## Work request:
Scan the data below for the string "note". Copy every line where it appears.

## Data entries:
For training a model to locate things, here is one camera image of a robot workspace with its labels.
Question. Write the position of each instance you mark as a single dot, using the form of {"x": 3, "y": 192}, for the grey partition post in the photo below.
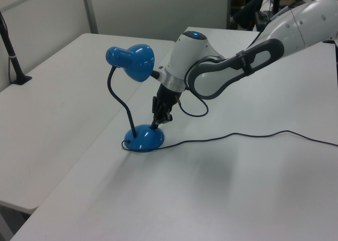
{"x": 89, "y": 11}

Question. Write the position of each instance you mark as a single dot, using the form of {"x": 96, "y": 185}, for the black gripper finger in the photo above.
{"x": 155, "y": 117}
{"x": 166, "y": 118}

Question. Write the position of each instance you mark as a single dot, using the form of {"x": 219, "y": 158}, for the blue gooseneck desk lamp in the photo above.
{"x": 142, "y": 59}

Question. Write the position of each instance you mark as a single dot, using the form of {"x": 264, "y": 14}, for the black clamped stand pole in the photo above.
{"x": 11, "y": 53}

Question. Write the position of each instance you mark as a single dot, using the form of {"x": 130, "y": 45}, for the dark office chair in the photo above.
{"x": 245, "y": 17}

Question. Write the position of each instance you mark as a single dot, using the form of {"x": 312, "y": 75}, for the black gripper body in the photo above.
{"x": 167, "y": 98}

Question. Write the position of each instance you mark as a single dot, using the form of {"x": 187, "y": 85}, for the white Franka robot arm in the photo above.
{"x": 224, "y": 75}

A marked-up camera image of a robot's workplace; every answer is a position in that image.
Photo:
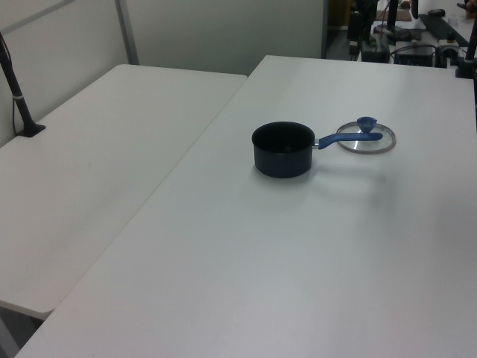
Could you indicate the black upright device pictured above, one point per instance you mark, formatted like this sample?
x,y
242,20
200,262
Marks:
x,y
354,26

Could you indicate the glass lid with blue knob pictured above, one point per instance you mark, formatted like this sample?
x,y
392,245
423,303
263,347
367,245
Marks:
x,y
372,147

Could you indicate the black keyboard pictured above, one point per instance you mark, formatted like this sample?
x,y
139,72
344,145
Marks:
x,y
439,28

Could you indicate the person's hand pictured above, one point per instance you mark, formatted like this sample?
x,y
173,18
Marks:
x,y
467,8

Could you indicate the black clamped pole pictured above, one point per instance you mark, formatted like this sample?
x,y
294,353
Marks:
x,y
464,68

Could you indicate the black camera stand pole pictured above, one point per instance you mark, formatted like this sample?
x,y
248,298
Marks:
x,y
21,106

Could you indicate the black computer mouse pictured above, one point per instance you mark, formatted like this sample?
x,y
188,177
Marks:
x,y
435,12

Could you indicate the black computer box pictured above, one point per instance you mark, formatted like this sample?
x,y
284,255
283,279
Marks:
x,y
414,56

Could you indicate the black monitor stand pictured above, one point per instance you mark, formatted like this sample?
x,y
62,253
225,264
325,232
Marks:
x,y
393,34

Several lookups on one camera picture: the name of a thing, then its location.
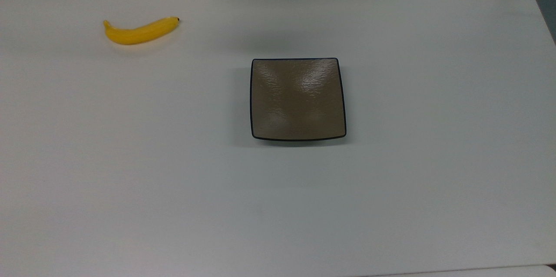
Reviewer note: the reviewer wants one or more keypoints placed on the yellow banana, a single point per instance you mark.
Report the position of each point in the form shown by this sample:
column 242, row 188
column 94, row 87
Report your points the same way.
column 139, row 34

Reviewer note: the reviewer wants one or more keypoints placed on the square brown ceramic plate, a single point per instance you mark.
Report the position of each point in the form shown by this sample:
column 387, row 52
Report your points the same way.
column 298, row 100

## Solution to the problem:
Reviewer note: the reviewer wants one or more keypoints placed on the yellow banana, a single point per instance you mark.
Reviewer note: the reviewer wants one or more keypoints placed on the square brown ceramic plate, a single point per instance you mark.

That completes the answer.